### About this exercise
Locate the string "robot" in the records below. Copy every line where it occurs.

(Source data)
[Start of section]

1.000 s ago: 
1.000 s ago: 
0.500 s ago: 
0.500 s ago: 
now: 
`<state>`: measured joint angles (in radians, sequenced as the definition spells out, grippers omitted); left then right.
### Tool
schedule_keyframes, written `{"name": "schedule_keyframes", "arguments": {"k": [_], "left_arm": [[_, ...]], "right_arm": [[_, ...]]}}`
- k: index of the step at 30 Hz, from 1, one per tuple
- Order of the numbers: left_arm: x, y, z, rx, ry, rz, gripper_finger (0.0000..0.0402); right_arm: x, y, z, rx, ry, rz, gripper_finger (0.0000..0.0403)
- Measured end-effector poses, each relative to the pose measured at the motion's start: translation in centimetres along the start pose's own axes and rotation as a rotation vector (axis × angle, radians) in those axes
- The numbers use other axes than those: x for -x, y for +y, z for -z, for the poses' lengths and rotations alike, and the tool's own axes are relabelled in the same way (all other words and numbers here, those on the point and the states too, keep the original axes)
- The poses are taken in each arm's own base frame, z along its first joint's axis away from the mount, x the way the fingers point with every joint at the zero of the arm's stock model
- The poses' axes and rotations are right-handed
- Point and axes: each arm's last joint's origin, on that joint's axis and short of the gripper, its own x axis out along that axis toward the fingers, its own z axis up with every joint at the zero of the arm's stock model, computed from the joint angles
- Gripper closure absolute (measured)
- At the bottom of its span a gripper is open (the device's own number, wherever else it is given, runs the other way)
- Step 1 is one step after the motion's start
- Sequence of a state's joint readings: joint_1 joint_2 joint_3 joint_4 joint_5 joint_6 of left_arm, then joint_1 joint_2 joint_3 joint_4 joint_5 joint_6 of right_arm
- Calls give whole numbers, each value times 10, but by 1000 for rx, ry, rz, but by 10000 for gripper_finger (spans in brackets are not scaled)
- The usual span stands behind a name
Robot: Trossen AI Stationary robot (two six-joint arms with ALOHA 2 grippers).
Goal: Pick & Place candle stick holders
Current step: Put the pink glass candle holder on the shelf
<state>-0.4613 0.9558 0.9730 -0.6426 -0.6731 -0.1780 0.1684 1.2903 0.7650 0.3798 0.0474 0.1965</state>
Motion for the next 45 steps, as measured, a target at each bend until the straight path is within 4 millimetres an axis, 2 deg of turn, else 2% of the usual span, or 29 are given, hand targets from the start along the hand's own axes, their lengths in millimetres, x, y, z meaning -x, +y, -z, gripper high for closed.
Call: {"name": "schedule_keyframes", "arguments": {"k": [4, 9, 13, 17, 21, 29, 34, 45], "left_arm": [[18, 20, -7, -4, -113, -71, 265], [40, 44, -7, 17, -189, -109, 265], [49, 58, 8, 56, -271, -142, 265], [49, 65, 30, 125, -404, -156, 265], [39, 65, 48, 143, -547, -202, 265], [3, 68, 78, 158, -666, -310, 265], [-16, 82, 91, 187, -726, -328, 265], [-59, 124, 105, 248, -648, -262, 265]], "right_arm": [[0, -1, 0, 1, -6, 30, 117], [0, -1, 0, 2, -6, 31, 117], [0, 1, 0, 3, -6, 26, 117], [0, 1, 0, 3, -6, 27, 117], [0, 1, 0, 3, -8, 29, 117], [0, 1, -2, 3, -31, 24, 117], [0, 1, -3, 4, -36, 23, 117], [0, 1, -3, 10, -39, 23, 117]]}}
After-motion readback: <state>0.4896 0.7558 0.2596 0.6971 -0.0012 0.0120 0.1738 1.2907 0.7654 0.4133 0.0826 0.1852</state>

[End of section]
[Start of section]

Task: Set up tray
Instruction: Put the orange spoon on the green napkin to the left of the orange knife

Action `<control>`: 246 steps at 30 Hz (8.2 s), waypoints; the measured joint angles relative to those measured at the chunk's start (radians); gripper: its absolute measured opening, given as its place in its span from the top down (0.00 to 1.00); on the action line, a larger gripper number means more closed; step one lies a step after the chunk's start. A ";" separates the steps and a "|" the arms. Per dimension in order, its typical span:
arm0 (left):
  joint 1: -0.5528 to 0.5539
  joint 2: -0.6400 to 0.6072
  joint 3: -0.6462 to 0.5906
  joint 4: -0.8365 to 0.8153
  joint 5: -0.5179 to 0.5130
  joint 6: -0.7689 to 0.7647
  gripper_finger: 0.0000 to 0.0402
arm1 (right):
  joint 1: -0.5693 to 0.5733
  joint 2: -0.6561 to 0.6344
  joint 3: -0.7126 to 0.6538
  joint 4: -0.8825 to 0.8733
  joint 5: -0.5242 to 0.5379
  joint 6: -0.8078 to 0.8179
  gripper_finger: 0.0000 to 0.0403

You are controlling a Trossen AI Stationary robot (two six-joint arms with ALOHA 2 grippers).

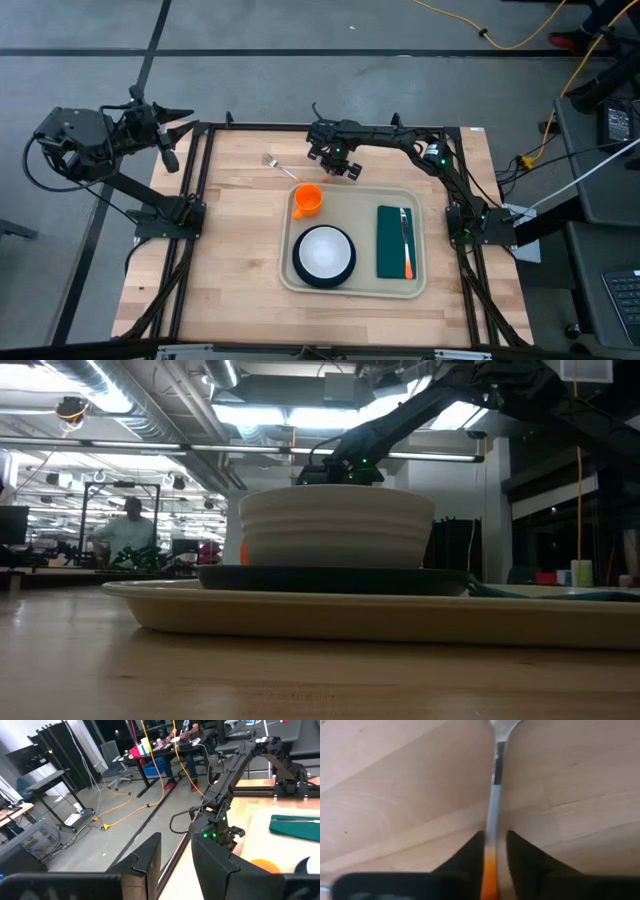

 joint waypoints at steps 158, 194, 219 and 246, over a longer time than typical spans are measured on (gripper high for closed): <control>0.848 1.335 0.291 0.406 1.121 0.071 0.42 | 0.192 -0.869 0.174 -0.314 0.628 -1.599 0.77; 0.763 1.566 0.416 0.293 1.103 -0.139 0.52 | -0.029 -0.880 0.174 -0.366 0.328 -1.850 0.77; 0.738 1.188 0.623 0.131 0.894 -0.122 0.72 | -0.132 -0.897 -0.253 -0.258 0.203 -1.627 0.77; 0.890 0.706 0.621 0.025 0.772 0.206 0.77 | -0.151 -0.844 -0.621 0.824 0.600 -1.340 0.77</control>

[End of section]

### Worked solution
Robot: Trossen AI Stationary robot (two six-joint arms with ALOHA 2 grippers).
You are controlling a Trossen AI Stationary robot (two six-joint arms with ALOHA 2 grippers).

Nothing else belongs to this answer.